El príncipe William ha decidido blindarse ante posibles nuevas polémicas desatadas por Harry y su cuñada Meghan Markle y, según reportes recientes, amplió su equipo de comunicaciones justo antes del esperado regreso del príncipe Harry, al Reino Unido junto a su familia.
Según se comenta, el nuevo movimiento es visto como una estrategia preventiva para proteger su imagen y la de la monarquía en un momento de alta tensión mediática.
De acuerdo con información difundida por medios estadounidenses, el heredero al trono incorporó a Liza Ravenscroft, una experimentada operadora de comunicaciones con amplio prestigio en el manejo de crisis y fuertes vínculos con el entorno real.
Ravenscroft cuenta con una trayectoria sólida y cercanía con Julian Payne, exsecretario de comunicaciones del rey Carlos III y la reina Camila. Fuentes citadas por el medio GB News señalan que su llegada no sería casual, sino parte de una mayor coordinación entre el Palacio de Kensington y el Palacio de Buckingham para evitar las nuevas polémicas y escándalos que traerían consigo los duques de Sussex en su posible regreso a Inglaterra.

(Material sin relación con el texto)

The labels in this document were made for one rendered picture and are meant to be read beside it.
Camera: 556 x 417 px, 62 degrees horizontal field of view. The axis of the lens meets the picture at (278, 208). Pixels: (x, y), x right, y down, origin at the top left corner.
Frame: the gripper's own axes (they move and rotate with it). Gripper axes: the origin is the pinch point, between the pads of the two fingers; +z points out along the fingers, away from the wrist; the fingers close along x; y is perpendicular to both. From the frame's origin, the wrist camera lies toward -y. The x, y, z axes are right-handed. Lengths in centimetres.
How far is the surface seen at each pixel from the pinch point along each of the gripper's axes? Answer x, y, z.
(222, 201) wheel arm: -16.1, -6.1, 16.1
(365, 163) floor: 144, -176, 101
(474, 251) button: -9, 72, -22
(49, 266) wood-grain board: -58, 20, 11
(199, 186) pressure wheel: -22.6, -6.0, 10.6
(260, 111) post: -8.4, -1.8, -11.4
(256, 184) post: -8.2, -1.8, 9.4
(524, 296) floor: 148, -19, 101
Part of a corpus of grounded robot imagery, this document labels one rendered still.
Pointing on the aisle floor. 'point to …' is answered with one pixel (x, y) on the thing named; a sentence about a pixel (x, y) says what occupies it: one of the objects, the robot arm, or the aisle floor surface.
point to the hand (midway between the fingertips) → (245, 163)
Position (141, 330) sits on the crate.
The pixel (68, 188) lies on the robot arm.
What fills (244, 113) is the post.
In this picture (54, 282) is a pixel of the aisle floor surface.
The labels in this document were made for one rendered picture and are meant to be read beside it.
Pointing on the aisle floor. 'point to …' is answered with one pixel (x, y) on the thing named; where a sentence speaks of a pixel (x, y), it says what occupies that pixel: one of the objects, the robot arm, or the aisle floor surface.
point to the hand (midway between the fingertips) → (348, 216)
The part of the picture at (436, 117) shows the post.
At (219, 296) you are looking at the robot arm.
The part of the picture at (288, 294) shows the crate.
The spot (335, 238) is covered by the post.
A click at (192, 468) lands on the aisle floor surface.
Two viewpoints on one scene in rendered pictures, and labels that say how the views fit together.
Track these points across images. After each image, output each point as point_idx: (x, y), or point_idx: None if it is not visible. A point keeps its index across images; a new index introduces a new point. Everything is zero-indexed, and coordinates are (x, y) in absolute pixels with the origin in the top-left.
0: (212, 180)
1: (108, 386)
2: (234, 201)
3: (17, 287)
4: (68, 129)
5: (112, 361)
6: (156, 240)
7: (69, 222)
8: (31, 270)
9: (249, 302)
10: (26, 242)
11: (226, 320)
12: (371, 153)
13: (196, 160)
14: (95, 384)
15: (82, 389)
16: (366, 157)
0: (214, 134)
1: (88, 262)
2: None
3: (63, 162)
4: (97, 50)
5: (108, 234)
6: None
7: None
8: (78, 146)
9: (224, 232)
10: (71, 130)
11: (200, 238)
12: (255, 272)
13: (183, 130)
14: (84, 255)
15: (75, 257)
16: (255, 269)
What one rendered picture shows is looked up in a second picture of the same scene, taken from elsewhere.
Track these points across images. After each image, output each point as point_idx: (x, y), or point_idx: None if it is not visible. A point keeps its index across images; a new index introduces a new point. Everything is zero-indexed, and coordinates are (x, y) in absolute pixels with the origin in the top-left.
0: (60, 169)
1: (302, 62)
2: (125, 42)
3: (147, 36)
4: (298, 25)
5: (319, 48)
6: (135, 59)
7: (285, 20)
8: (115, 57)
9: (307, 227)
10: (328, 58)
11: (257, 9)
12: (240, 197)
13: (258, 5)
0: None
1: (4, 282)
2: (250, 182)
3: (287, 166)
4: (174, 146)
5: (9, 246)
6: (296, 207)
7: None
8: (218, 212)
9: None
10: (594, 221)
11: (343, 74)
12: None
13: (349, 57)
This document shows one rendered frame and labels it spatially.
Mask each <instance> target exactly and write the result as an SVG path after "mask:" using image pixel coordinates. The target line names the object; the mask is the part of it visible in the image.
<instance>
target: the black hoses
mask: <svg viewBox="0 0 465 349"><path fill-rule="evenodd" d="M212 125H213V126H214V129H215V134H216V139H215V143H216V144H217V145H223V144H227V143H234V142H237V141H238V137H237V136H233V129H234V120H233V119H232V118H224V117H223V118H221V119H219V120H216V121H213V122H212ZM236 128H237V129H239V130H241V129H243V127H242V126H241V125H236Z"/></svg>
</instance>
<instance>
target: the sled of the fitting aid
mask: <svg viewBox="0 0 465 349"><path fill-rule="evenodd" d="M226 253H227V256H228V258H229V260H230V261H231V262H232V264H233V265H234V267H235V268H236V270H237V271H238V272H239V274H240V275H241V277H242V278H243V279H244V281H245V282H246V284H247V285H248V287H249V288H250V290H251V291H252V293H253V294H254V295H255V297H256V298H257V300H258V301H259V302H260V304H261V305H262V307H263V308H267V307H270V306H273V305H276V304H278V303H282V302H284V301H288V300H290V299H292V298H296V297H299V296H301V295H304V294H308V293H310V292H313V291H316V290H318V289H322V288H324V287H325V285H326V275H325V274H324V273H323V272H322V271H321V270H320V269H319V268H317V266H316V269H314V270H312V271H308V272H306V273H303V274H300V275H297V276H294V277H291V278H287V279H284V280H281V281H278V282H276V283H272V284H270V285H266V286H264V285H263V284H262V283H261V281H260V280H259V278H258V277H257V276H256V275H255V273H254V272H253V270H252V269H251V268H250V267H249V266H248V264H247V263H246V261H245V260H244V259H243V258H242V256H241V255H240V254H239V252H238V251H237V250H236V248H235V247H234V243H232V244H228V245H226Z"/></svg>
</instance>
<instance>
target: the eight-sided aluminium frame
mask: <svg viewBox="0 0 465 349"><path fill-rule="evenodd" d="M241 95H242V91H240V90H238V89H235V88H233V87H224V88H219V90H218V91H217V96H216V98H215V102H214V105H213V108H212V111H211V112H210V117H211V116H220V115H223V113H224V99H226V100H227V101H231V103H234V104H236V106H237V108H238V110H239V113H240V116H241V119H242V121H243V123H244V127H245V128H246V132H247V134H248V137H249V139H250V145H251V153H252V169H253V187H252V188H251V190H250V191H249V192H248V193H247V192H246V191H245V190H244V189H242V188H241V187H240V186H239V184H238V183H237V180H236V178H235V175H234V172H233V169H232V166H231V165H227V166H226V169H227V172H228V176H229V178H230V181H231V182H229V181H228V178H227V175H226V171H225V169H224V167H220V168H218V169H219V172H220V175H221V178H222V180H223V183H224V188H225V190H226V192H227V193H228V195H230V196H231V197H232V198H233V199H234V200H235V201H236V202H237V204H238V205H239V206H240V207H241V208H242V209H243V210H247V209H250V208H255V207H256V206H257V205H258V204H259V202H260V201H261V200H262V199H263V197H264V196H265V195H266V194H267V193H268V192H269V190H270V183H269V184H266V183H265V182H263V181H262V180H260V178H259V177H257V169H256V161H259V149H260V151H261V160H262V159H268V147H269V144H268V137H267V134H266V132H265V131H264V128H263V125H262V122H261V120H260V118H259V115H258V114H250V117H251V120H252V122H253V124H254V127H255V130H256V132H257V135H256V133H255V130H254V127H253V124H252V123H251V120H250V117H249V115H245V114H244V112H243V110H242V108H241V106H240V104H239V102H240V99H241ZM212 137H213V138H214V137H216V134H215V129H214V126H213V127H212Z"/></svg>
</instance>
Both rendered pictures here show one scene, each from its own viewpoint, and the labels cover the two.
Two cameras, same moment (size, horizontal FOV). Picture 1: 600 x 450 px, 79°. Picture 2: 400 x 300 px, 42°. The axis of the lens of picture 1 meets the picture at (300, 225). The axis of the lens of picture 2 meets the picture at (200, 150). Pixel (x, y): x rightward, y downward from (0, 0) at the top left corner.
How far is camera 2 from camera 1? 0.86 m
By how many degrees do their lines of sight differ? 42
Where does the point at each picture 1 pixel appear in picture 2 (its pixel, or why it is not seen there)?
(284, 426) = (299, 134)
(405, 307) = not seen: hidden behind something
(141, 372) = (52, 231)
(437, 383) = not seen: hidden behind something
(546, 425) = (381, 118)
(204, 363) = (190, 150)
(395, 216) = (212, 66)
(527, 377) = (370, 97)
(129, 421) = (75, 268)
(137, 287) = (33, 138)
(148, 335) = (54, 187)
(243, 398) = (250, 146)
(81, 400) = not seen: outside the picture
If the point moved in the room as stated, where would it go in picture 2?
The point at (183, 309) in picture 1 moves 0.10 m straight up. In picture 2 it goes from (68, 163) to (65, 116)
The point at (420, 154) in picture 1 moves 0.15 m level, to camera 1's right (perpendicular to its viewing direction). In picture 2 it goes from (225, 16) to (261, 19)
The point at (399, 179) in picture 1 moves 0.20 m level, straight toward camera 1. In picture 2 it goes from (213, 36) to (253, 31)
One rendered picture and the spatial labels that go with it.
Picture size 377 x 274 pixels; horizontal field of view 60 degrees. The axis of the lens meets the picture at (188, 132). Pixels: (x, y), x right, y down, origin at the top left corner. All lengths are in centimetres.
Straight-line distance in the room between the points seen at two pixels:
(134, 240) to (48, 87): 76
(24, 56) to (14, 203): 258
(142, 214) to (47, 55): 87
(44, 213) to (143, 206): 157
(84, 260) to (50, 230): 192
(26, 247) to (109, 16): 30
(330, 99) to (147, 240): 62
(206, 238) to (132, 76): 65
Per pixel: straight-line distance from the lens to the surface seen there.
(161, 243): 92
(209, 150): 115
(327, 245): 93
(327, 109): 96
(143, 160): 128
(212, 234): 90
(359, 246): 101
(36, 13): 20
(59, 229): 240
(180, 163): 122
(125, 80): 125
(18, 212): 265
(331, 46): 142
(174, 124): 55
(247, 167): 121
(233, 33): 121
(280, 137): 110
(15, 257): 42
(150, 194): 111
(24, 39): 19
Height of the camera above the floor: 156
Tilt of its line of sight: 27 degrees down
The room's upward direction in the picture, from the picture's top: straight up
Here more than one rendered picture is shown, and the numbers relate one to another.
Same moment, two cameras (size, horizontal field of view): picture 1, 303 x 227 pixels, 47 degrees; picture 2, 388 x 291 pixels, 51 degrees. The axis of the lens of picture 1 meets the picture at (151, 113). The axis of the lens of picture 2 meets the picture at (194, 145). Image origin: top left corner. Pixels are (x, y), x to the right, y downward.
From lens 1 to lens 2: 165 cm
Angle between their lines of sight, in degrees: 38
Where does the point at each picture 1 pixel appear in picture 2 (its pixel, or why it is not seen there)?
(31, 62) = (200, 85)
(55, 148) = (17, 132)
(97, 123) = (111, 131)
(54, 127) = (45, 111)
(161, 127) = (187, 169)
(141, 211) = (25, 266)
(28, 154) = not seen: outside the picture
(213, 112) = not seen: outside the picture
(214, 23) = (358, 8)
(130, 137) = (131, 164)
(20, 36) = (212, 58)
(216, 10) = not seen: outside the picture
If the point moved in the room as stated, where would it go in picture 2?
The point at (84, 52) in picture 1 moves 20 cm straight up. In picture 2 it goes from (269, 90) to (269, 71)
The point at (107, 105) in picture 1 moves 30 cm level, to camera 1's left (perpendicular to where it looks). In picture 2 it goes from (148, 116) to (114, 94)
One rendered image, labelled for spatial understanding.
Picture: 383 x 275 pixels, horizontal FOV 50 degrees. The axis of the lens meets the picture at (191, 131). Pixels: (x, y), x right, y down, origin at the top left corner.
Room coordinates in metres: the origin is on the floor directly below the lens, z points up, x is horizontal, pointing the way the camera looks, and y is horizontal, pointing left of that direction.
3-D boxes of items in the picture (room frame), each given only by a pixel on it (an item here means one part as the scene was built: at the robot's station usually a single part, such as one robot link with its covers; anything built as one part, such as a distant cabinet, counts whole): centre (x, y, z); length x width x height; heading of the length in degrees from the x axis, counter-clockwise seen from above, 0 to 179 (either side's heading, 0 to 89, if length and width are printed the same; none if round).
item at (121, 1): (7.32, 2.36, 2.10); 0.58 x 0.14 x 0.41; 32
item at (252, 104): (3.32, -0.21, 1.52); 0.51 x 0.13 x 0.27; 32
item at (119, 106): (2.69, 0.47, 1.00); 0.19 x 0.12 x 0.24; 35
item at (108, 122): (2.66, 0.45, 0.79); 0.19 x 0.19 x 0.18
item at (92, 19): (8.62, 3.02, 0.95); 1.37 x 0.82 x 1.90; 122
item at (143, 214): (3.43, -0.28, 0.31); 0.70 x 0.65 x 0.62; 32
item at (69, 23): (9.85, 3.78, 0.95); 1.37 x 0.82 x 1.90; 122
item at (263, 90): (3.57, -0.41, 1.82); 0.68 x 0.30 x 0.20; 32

Una fuente cercana explicó que este ajuste ocurre en un momento “turbulento”, mientras Buckingham comienza a pensar seriamente en la eventual sucesión de William, una vez que Carlos III fallezca, por lo que mantener una narrativa ordenada y sin sobresaltos resulta clave, en especial porque estarían de regreso los Sussex, quienes han volcado la reputación de la familia real con un sinfín de declaraciones en su contra desde que abandonaron la institución en 2020.
La nueva integrante del equipo tiene fama de ser una auténtica “apagafuegos” mediática. En su historial profesional destaca su capacidad para ayudar a clientes de alto perfil a superar escándalos “con el mínimo impacto”, desde boicots y acusaciones delicadas hasta riesgos de seguridad y crisis éticas.
Ravenscroft, ex periodista de la BBC, se define como una figura “confiable y positiva”, capaz de defender y persuadir con la misma soltura, una habilidad especialmente valiosa en ambiente mediático que rodea a la familia real.
Desde el Palacio de Kensington, sin embargo, han intentado bajar el tono a las especulaciones. Una fuente aseguró que la contratación “no está relacionada con la gestión de crisis”, sino con tareas habituales de relación diaria con la prensa, y recordó que los equipos de comunicación reales suelen tener perfiles muy diversos.
El refuerzo llega justo cuando Harry tiene previsto volver al Reino Unido para atender varios temas, uno de ellos es su asistencia a las audiencias judiciales contra Associated Newspapers, por presunta recopilación ilegal de información. Su visita promete reactivar el foco mediático sobre la monarquía.
Asimismo, se sabe que Meghan lo estaría acompañando próximamente en las celebraciones previas de los Juegos Invictus. Una fuente le dijo a The Sun que la duquesa visitará Reino Unido sólo si está asegurado una comitiva de seguridad para ella y Harry.
Por su parte, ha circulado información acerca de que la familia real está más abierta con la idea de recibir al príncipe de nueva cuenta como miembro activo luego haberse reunido el año pasado con su padre en Londres.
Todo esto ocurre mientras la Corona aún lidia con el desgaste provocado por escándalos previos, incluidos los que rodean a Andrew Mountbatten-Windsor por sus vínculos con el pedófilo Jeffrey Epstein y su red sexual.
En ese contexto, la decisión de William parece clara: anticiparse al escándalo y cerrar filas antes de que estalle la próxima tormenta mediática que termine por sepultar la confianza que tienen los británicos en la familia real.